#### Description of the task
Pull out of the data below the stretch of lines bounded by the one containing "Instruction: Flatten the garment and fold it" and the one containing "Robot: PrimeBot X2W", both bounds included, unchanged.

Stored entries
%%
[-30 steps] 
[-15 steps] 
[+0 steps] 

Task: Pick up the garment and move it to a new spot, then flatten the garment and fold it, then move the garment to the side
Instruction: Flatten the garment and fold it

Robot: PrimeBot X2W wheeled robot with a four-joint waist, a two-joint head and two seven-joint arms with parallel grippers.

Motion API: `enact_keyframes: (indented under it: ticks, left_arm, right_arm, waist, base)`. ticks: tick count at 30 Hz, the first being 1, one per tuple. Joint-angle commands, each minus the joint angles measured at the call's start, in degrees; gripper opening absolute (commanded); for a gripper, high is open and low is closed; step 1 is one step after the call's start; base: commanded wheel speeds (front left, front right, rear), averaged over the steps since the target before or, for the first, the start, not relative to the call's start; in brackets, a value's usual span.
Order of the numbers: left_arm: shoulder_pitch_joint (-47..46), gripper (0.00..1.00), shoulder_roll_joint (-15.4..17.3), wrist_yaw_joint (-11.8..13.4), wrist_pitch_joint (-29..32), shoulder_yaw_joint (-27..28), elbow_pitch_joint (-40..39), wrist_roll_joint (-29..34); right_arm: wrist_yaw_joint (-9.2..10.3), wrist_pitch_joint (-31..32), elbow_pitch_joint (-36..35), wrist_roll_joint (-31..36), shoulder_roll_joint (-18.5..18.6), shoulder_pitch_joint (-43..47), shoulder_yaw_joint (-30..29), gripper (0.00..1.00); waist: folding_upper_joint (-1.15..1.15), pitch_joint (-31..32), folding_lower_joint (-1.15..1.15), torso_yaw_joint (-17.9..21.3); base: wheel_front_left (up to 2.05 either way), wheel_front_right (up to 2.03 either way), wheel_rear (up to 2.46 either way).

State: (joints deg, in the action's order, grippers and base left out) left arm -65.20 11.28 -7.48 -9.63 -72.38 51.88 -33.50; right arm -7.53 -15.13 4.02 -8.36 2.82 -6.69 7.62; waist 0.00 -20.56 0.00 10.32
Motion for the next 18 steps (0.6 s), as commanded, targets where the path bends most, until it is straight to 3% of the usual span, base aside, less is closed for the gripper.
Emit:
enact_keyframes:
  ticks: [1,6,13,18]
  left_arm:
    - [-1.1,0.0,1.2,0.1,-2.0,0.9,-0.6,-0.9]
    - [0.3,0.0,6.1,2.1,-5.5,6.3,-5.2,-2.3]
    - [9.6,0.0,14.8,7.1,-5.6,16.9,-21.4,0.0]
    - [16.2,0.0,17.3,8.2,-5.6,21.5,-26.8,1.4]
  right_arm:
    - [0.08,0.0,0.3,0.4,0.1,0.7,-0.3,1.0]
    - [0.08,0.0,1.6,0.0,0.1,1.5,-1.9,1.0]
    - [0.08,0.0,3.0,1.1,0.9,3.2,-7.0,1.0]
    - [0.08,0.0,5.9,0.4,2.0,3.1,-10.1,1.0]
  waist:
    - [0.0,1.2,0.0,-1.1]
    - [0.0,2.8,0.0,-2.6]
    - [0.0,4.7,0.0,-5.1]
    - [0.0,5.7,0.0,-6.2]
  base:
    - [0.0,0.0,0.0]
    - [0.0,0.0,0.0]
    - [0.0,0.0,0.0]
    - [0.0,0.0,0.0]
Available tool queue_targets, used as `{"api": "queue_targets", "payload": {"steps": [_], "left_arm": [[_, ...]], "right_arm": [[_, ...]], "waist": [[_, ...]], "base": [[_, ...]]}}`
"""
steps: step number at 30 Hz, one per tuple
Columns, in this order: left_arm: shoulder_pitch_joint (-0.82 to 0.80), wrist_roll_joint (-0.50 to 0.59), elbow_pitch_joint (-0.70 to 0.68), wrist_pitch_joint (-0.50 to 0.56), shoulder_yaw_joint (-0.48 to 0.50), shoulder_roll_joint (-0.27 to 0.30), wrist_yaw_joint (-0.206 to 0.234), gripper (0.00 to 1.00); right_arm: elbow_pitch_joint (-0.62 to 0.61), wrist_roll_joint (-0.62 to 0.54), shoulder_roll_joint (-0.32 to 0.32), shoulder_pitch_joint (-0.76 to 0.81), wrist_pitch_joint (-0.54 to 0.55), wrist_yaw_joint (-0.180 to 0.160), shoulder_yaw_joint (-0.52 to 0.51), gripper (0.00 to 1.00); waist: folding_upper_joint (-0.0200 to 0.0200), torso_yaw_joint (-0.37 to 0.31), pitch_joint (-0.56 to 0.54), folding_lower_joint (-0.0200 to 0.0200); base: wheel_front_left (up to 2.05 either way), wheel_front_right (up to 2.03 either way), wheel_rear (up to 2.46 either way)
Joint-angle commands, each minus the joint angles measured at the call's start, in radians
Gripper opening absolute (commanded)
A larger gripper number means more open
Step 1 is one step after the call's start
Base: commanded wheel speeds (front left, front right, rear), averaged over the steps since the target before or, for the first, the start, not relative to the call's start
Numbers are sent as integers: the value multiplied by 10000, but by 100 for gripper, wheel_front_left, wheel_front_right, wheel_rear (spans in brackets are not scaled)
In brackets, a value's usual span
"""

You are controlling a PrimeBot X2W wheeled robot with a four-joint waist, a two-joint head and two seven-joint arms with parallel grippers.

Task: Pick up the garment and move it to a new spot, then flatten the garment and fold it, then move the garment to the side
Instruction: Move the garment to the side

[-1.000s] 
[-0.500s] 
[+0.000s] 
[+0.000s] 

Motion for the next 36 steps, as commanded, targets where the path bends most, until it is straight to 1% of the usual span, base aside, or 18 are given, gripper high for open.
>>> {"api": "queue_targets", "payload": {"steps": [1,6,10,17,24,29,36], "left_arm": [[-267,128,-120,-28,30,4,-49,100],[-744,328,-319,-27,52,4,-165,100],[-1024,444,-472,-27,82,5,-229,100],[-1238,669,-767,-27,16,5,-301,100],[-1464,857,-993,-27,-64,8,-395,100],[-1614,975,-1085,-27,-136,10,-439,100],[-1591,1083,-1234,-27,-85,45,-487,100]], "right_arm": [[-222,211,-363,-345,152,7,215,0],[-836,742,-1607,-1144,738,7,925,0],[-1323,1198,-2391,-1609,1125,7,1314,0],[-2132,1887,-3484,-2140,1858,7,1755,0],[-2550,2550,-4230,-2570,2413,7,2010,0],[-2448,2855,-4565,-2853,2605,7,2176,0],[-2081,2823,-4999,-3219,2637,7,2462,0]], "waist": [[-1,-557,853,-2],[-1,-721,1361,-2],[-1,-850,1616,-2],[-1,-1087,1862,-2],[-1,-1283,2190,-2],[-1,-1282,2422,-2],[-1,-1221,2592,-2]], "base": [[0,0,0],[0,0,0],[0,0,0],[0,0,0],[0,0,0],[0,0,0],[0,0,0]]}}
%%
#### Response to the exercise
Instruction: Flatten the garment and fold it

Robot: PrimeBot X2W wheeled robot with a four-joint waist, a two-joint head and two seven-joint arms with parallel grippers.

The required output has been given.